**Activity**
Skip the images and restate every line of the records exactly.

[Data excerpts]
::::::::::

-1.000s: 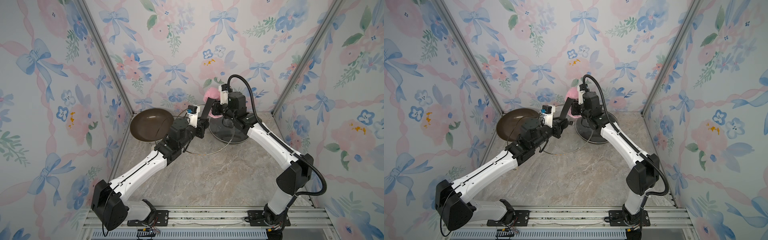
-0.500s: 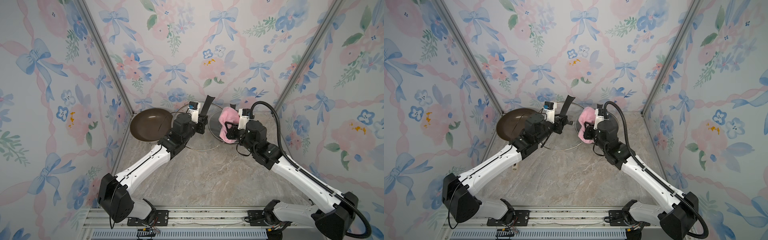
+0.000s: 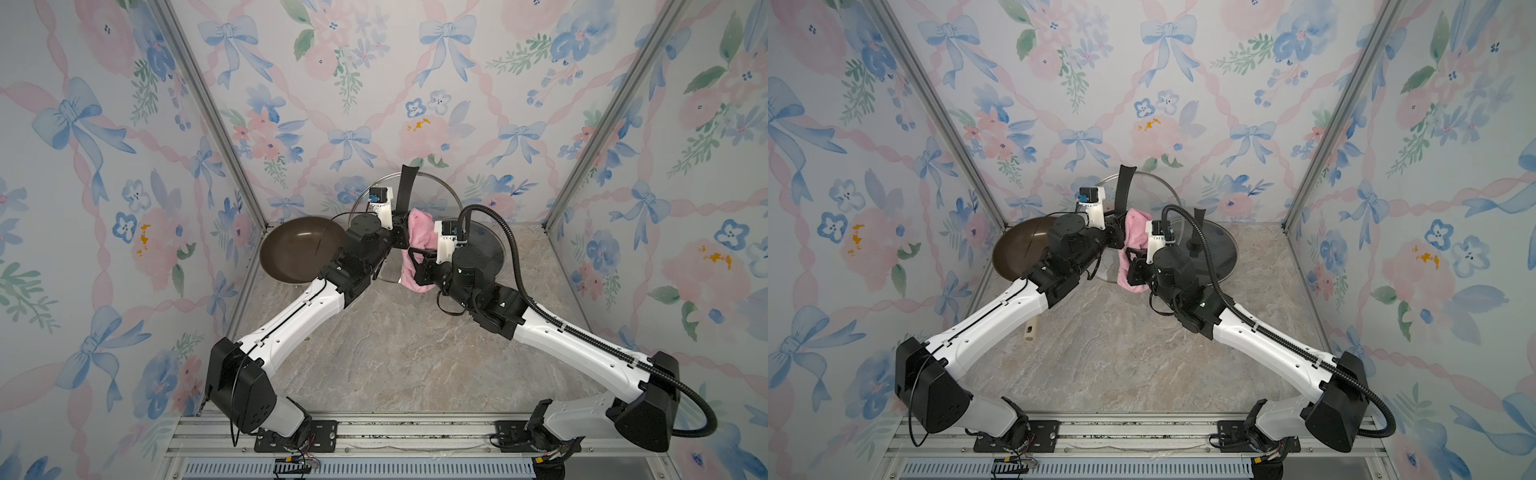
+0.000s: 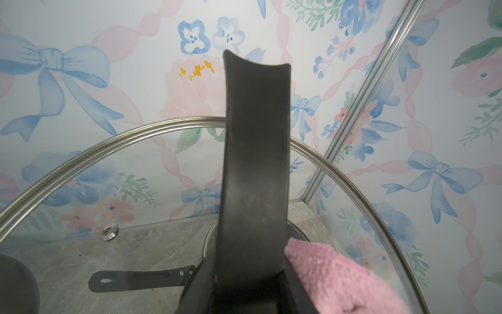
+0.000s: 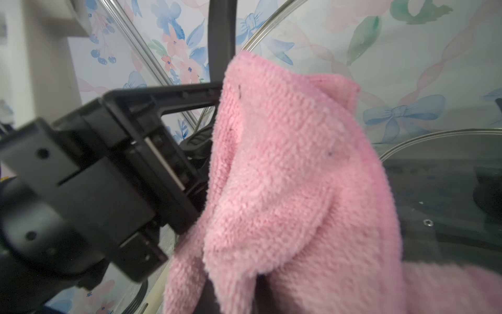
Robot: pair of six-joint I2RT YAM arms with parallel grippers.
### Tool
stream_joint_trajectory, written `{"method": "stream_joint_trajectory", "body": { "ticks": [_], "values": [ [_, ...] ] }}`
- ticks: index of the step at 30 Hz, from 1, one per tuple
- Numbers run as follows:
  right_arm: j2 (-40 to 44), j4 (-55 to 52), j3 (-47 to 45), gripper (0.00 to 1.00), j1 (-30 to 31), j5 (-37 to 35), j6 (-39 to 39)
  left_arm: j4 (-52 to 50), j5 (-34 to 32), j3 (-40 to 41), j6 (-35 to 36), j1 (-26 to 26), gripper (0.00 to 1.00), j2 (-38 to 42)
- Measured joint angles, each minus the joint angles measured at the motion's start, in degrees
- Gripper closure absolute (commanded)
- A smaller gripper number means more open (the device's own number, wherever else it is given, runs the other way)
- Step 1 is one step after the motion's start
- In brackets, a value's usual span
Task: Wipe the pot lid with a cloth
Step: Wipe the pot lid.
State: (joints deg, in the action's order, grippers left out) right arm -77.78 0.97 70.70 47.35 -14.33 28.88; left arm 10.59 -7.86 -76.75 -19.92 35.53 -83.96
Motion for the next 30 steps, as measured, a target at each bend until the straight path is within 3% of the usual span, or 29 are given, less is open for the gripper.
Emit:
{"method": "stream_joint_trajectory", "body": {
  "ticks": [8, 22, 30],
  "values": [
    [1.6, -1.4, 4.8, 1.00, -13.3, 0.5, -3.4, -1.7, 2.9, 3.9, 2.0, 0.1, 0.97, 6.2],
    [-13.5, 1.6, 19.4, 1.00, -12.9, 9.5, -7.3, -2.6, 8.8, 5.9, 2.9, 4.9, 0.97, 7.9],
    [-14.3, 1.6, 18.1, 1.00, -14.7, 10.2, -6.5, -4.7, 6.2, 5.9, 5.1, 5.6, 0.97, 7.9]
  ]
}}
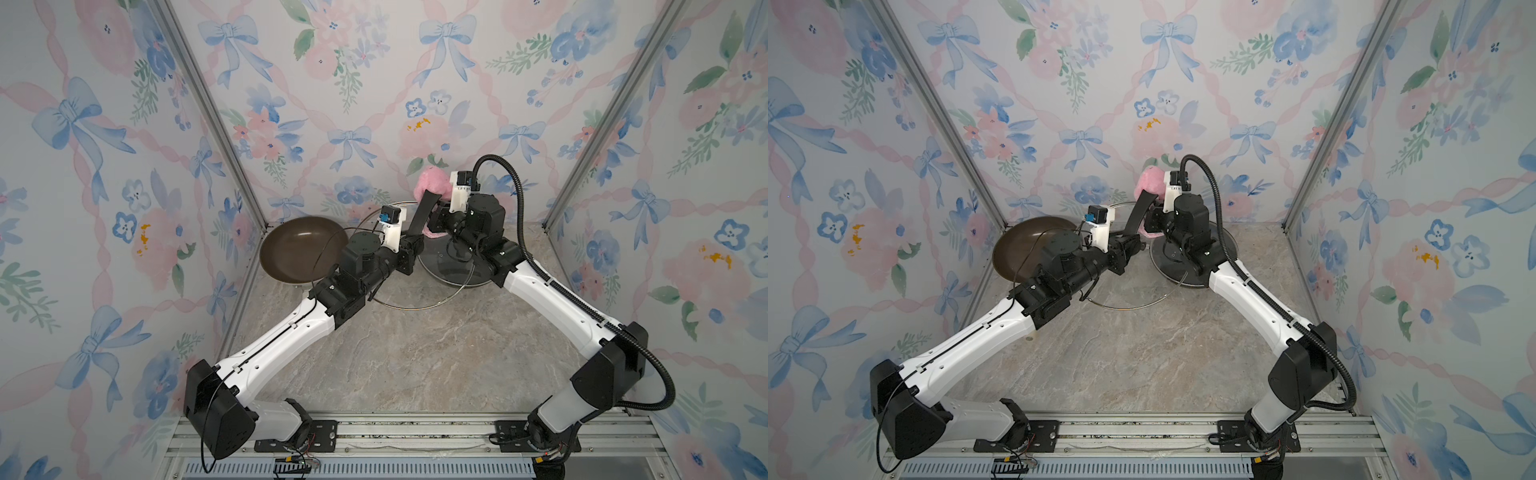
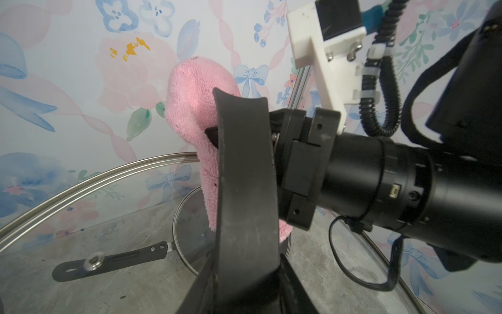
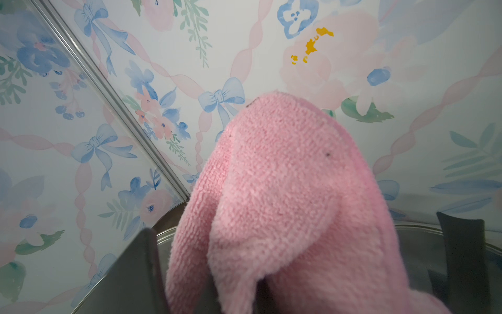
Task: Wipe the pot lid with a cloth
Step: Wipe the pot lid.
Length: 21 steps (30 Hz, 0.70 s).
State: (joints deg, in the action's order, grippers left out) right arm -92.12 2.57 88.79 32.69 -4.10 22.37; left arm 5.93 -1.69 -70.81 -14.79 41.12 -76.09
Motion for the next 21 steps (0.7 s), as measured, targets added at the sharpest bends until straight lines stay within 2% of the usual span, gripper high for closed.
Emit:
{"method": "stream_joint_trajectory", "body": {
  "ticks": [4, 6, 10, 12, 16, 21],
  "values": [
    [5.9, -1.4, -6.1, 1.00, -0.5, -2.0, 1.3, -0.4, 0.0, 0.1, 0.5, 0.9, 0.97, 0.0],
    [11.5, -2.0, -11.5, 1.00, -0.6, -4.2, 3.7, -0.5, -0.6, 0.1, -0.4, 0.5, 0.97, 0.0],
    [20.9, -2.5, -20.6, 1.00, 1.6, -8.7, 8.4, -0.6, -3.0, -1.7, -4.1, -3.3, 0.97, -1.9],
    [23.0, -2.3, -23.0, 1.00, 5.3, -11.0, 9.4, -0.4, -4.6, -4.2, -5.4, -5.1, 0.97, -4.5],
    [20.9, -0.2, -23.8, 1.00, 12.1, -12.4, 10.2, 0.0, -6.3, -8.1, -6.7, -6.9, 0.97, -9.2],
    [12.1, 2.0, -20.2, 1.00, 16.7, -12.0, 10.7, -0.1, -6.8, -8.8, -7.6, -7.0, 0.97, -12.1]
  ]
}}
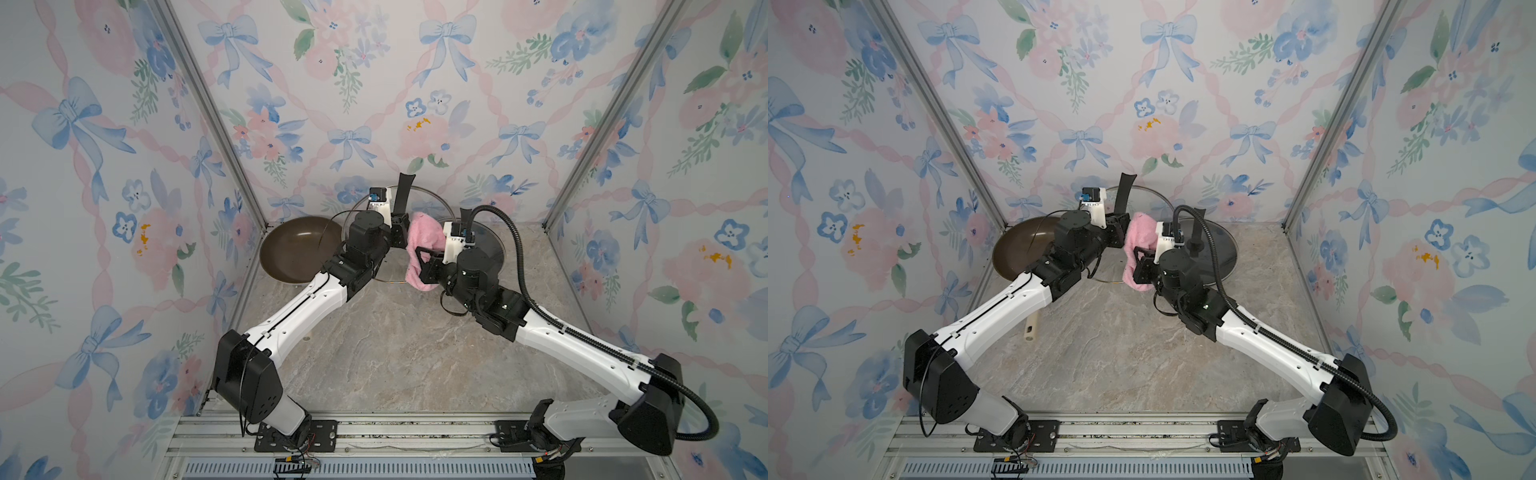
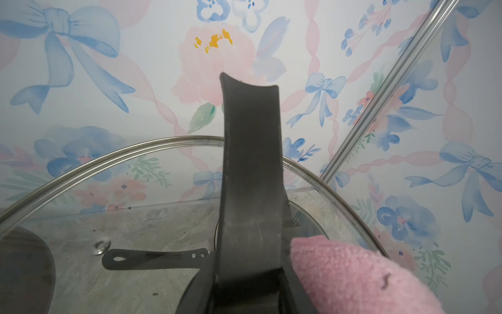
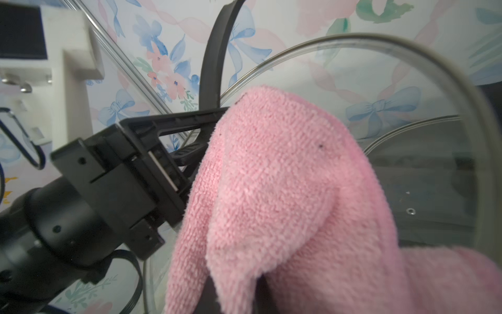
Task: Wipe the pot lid with a cloth
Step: Wipe the pot lid.
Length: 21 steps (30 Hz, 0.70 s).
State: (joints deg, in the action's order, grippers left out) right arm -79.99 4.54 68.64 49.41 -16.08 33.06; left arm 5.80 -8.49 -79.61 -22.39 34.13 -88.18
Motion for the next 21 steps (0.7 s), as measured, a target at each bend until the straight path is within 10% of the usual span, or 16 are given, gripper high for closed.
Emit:
{"method": "stream_joint_trajectory", "body": {
  "ticks": [10, 21],
  "values": [
    [-3.2, -3.3, 3.8, 1.00, -0.3, 3.2, -0.9, 1.9, 0.1, 0.0, -1.5, 0.2, 0.97, 0.0],
    [10.5, -14.9, 3.7, 1.00, -30.4, 8.0, -7.4, 4.6, 5.7, 2.3, 3.0, 0.9, 0.97, 5.3]
  ]
}}
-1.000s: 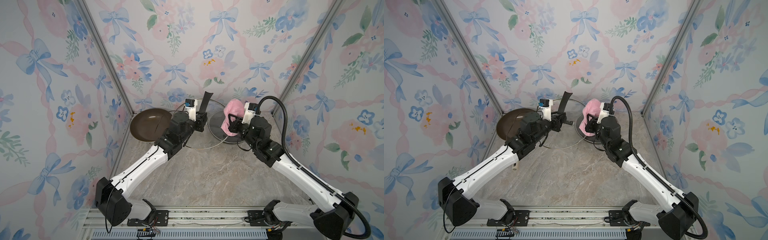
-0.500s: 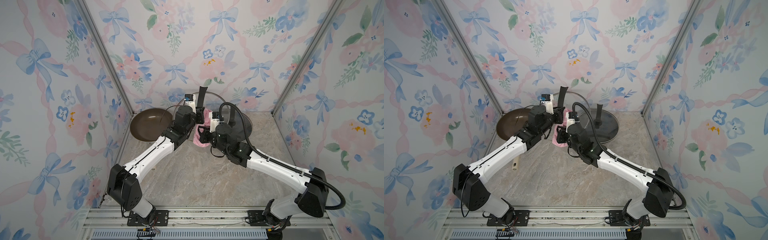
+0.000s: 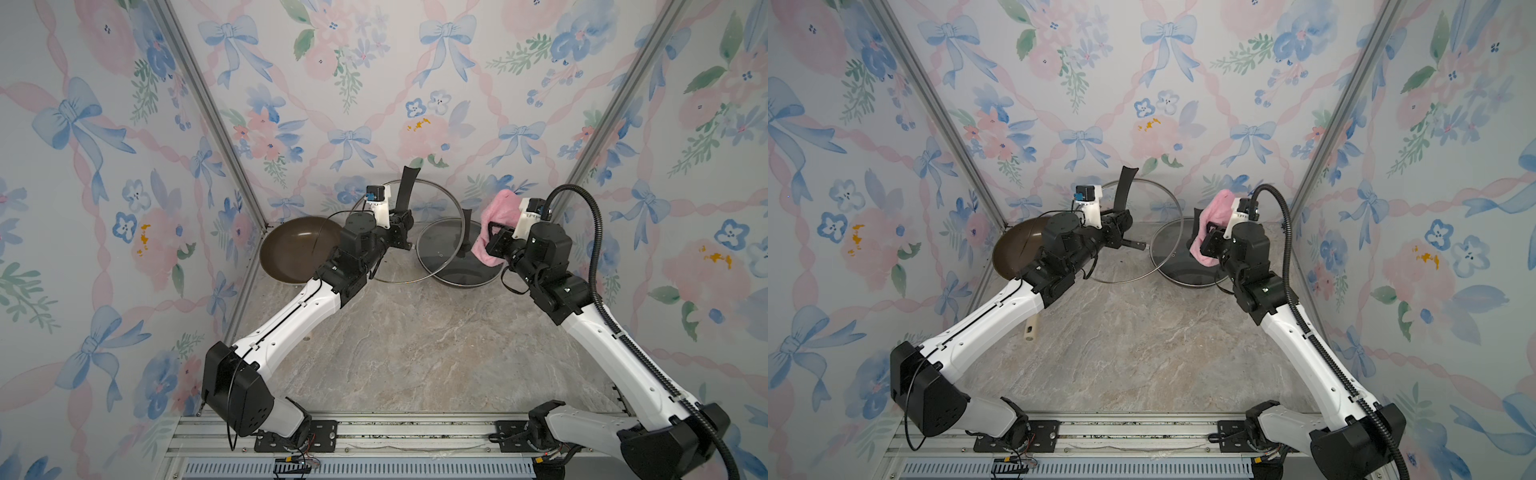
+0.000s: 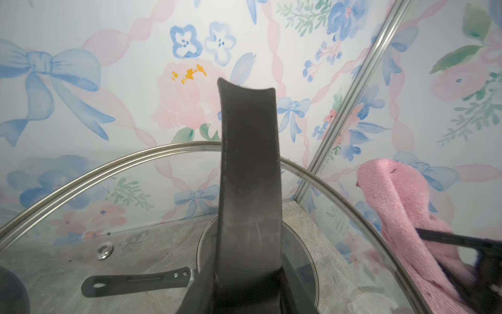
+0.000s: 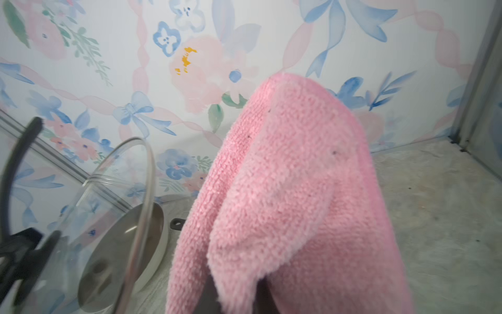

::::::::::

**Solution to the exercise**
-1.000s: 
-0.500s: 
+0.000s: 
+0.000s: 
+0.000s: 
Robot: pair of six-joint I2RT YAM arms with parallel grippers.
### Tool
stream_joint_trajectory, written `{"method": "stream_joint_trajectory", "body": { "ticks": [_], "values": [ [_, ...] ] }}`
- ticks: index of the step at 30 Hz, from 1, one per tuple
- Numbers run as follows:
  right_arm: j2 (-40 to 44), j4 (-55 to 52), j3 (-47 to 45), gripper (0.00 to 1.00), j1 (-30 to 31), j5 (-37 to 35), j6 (-39 to 39)
  left_arm: j4 (-52 to 50), j5 (-34 to 32), j3 (-40 to 41), j6 (-35 to 36), j1 (-26 to 26), gripper (0.00 to 1.00), j2 (-38 to 42)
- Measured joint angles, each minus the joint angles measured at the motion's start, in degrees
- Gripper closure absolute (commanded)
- A smaller gripper number means more open (the device's own number, wherever else it is given, runs the other way)
- Step 1 is one step after the motion's start
- In brackets, a value's usual span
Task: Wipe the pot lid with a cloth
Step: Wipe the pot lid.
State: (joints deg, in the action's order, grippers left out) right arm -77.78 0.97 70.70 47.35 -14.33 28.88; left arm 10.59 -7.86 -76.75 -19.92 35.53 -83.96
Motion for the next 30 steps, as measured, a target at each bend until the straight path is within 3% of the usual span, or 29 are given, less is open for the gripper.
Emit:
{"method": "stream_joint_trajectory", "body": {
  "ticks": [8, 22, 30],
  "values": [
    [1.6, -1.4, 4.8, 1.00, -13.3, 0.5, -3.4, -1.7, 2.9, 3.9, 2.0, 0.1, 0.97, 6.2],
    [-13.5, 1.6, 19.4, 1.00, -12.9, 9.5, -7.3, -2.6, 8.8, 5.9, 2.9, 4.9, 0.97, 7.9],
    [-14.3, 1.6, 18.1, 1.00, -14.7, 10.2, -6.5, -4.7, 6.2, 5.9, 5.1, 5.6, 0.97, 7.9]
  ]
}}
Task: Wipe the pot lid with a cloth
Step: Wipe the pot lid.
Length: 21 steps (30 Hz, 0.70 s).
State: (joints deg, in the action's order, grippers left out) right arm -92.12 2.57 88.79 32.69 -4.10 22.37; left arm 5.93 -1.69 -70.81 -14.79 41.12 -76.09
Motion for the next 21 steps (0.7 s), as measured, targets added at the sharpest bends until straight lines stay within 2% of the usual span, gripper high for closed.
Emit:
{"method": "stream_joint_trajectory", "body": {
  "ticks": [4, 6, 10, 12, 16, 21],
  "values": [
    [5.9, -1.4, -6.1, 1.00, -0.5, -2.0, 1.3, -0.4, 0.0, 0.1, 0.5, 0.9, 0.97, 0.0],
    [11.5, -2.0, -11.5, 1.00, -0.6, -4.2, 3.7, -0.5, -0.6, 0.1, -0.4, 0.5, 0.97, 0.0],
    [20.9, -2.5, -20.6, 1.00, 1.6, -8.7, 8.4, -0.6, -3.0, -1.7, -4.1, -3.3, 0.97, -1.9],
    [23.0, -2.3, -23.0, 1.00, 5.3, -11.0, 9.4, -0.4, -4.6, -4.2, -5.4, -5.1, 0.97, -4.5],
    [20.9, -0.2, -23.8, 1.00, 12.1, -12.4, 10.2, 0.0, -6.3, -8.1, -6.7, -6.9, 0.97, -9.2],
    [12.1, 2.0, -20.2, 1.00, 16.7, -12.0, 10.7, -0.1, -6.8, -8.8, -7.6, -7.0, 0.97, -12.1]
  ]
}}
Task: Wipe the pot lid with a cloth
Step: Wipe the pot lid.
Length: 21 steps (30 Hz, 0.70 s).
State: (joints deg, in the action's order, grippers left out) right arm -79.99 4.54 68.64 49.41 -16.08 33.06; left arm 5.80 -8.49 -79.61 -22.39 34.13 -88.18
Motion for the next 21 steps (0.7 s), as measured, a target at each bend until the straight path is within 10% of the usual span, or 16 are given, gripper high for closed.
Emit:
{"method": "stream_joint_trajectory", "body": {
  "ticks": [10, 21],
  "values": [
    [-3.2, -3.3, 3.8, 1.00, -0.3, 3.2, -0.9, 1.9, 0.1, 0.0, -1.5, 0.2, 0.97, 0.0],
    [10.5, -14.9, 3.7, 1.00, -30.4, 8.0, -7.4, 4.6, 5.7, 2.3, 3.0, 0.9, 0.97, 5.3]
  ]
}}
-1.000s: 
-0.500s: 
+0.000s: 
+0.000s: 
+0.000s: 

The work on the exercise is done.